- WORK ITEM
The lines below starting at the line containing "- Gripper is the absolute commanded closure" and ending at the line containing "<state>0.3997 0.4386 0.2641" are to be repeated exactly, with both ends kept and nothing else added.

Collected data
* * *

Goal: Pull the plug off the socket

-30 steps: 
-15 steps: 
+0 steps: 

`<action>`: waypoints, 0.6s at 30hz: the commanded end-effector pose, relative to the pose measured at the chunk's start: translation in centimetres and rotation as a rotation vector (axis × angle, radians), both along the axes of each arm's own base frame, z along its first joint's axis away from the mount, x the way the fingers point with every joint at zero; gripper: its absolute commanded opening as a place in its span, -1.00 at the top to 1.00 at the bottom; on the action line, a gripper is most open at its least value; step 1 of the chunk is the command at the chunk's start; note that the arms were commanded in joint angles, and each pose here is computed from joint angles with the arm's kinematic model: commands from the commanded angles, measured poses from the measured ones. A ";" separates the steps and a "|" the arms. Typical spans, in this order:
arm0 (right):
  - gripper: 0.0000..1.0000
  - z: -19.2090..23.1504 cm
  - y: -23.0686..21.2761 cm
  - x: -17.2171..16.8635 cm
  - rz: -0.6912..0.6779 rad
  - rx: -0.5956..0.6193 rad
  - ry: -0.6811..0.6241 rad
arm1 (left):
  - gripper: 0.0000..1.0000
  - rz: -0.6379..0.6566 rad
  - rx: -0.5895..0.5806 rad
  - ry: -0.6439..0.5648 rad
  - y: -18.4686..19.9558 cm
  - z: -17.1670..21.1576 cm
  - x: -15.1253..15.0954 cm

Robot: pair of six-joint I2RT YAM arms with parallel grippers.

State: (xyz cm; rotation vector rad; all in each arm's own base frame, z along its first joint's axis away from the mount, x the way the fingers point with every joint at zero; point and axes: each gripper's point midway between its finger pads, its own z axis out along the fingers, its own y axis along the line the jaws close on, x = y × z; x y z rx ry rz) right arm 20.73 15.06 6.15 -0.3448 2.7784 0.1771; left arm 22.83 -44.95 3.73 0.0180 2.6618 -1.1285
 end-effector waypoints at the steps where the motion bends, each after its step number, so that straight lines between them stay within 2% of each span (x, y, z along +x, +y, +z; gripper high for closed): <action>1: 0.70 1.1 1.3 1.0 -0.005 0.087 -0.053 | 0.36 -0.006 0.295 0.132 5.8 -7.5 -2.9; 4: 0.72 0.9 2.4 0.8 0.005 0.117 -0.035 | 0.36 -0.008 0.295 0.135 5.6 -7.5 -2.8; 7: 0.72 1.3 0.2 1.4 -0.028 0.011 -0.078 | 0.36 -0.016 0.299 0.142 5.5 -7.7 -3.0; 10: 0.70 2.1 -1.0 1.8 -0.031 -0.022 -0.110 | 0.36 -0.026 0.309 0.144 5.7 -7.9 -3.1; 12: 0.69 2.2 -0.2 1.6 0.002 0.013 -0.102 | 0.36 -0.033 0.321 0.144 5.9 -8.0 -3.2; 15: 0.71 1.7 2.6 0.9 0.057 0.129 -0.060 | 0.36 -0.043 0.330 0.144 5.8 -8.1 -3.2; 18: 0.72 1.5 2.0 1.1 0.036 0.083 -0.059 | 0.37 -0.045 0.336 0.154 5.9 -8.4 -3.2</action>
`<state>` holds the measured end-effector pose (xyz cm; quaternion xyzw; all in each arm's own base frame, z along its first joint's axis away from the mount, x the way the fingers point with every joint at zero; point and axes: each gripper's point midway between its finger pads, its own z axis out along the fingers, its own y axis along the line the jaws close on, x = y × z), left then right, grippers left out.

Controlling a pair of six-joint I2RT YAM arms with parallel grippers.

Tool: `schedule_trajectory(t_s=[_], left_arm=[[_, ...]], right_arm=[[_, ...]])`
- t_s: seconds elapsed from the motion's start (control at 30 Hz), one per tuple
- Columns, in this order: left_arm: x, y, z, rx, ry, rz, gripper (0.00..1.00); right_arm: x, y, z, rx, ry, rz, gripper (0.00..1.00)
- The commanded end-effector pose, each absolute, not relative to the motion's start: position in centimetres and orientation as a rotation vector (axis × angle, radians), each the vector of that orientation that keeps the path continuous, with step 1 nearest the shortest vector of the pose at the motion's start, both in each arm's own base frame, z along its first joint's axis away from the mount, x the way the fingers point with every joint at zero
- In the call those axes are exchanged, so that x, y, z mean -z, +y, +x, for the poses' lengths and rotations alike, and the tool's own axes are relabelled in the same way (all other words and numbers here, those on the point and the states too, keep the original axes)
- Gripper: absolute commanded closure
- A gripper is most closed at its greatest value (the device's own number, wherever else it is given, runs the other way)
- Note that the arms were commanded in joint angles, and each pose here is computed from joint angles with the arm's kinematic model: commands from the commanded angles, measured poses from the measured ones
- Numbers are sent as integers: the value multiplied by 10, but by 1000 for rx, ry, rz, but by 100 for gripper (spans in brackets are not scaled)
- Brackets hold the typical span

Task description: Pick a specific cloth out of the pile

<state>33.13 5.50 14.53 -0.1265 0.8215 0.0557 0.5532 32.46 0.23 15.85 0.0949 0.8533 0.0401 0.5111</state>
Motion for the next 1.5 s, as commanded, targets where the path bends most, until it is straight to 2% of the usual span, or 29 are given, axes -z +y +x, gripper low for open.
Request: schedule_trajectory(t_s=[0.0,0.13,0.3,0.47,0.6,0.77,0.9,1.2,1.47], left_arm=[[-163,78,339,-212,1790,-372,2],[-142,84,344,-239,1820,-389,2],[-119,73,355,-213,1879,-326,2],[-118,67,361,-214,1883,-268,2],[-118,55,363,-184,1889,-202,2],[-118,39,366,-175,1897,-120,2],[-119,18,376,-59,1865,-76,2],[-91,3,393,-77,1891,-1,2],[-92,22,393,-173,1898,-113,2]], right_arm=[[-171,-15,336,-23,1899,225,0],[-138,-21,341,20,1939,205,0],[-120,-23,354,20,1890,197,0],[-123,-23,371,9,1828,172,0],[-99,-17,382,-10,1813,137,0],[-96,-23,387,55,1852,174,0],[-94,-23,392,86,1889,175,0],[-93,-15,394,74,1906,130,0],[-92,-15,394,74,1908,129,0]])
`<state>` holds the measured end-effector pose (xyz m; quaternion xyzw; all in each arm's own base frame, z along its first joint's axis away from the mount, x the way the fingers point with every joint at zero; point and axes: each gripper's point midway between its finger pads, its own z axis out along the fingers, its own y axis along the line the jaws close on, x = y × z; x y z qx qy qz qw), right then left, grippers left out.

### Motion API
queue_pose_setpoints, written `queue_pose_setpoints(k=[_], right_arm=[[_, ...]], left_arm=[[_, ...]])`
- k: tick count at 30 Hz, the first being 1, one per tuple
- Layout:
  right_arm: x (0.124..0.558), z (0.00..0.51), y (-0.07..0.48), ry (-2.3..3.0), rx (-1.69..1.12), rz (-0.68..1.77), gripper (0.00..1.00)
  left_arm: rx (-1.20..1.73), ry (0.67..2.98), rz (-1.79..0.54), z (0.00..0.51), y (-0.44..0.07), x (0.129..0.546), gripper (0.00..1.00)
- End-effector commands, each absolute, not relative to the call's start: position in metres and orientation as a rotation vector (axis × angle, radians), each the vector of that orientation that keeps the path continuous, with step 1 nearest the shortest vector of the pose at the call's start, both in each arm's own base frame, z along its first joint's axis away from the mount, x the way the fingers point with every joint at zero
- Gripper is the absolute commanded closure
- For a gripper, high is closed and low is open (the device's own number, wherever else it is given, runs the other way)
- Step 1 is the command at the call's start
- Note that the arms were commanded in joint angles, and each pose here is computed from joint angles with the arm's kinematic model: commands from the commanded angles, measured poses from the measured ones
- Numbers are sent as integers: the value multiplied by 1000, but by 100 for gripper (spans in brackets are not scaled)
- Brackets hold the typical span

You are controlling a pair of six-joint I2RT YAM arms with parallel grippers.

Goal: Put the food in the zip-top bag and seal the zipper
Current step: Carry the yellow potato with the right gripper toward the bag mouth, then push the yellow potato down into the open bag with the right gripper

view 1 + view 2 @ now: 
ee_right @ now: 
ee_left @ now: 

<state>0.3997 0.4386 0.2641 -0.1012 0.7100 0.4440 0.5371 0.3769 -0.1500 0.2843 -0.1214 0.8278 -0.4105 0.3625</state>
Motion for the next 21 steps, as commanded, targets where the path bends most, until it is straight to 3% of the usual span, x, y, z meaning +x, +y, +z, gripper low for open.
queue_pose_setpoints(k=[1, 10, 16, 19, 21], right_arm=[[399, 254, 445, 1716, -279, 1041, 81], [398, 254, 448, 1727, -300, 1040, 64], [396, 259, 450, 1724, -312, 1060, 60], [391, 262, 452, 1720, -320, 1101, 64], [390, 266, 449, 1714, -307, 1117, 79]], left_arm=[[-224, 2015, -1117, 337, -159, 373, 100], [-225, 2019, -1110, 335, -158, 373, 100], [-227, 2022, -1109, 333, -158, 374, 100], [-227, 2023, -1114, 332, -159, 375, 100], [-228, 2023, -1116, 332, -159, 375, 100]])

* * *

- ANSWER AREA
- Gripper is the absolute commanded closure
- For a gripper, high is closed and low is open (the device's own number, wherever else it is given, runs the other way)
- Step 1 is the command at the call's start
- Note that the arms were commanded in joint angles, and each pose here is computed from joint angles with the arm's kinematic model: commands from the commanded angles, measured poses from the measured ones
- Numbers are sent as integers: the value multiplied by 1000, but by 100 for gripper (spans in brackets are not scaled)
- Brackets hold the typical span

You are controlling a pair of six-joint I2RT YAM arms with parallel grippers.

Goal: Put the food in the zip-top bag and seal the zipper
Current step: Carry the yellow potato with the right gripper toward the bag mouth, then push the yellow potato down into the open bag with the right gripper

view 1 + view 2 @ now: 
ee_right @ now: 
ee_left @ now: 

<state>0.3997 0.4386 0.2641 -0.1012 0.7100 0.4440 0.5371 0.3769 -0.1500 0.2843 -0.1214 0.8278 -0.4105 0.3625</state>

Nothing further remains in the output.